**Exercise brief:**
Return only how many lines in the data include the string "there".

**Exercise data:**
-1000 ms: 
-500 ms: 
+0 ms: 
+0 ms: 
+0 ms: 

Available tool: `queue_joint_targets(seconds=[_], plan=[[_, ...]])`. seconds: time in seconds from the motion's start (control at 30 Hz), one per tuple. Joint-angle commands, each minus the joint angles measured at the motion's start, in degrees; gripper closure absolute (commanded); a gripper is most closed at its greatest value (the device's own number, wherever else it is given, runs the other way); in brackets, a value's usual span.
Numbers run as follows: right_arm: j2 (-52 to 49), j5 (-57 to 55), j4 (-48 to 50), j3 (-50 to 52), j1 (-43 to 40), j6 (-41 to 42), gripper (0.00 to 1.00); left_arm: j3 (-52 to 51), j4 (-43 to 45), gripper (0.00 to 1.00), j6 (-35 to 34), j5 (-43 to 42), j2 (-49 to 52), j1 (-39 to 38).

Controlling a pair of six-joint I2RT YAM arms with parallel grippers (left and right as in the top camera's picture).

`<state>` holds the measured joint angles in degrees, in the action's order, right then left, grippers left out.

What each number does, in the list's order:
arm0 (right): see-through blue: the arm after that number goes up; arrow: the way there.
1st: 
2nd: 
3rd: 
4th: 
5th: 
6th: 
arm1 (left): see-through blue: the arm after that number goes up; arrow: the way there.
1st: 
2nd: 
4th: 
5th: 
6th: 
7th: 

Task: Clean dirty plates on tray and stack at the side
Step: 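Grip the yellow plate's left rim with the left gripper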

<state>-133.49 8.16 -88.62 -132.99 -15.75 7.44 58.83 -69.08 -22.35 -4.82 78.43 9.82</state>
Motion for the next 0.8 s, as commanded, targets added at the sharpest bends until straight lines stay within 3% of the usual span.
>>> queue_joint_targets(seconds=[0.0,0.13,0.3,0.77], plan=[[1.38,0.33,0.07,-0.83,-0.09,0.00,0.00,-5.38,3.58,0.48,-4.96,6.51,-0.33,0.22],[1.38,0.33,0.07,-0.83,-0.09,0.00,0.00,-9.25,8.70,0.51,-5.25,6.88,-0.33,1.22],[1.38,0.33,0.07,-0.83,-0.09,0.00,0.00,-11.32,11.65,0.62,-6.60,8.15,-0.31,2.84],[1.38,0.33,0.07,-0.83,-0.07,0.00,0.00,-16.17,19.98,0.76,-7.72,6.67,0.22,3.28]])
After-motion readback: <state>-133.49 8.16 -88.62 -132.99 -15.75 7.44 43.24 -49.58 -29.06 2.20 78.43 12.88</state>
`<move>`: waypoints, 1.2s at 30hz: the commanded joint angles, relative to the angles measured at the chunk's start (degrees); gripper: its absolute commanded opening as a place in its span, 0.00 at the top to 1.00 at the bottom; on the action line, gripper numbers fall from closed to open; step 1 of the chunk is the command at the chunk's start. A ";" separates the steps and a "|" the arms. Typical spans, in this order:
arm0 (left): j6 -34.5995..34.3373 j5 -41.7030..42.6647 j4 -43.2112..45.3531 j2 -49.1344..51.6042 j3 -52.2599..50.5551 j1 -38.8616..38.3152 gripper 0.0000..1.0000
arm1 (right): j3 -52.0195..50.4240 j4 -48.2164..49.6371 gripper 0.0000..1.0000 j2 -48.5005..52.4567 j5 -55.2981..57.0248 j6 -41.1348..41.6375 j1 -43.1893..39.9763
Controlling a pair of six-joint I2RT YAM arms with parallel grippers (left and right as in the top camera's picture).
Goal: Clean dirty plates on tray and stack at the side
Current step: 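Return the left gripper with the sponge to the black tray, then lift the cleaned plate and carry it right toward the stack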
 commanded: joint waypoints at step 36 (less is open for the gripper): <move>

**Task result:**
2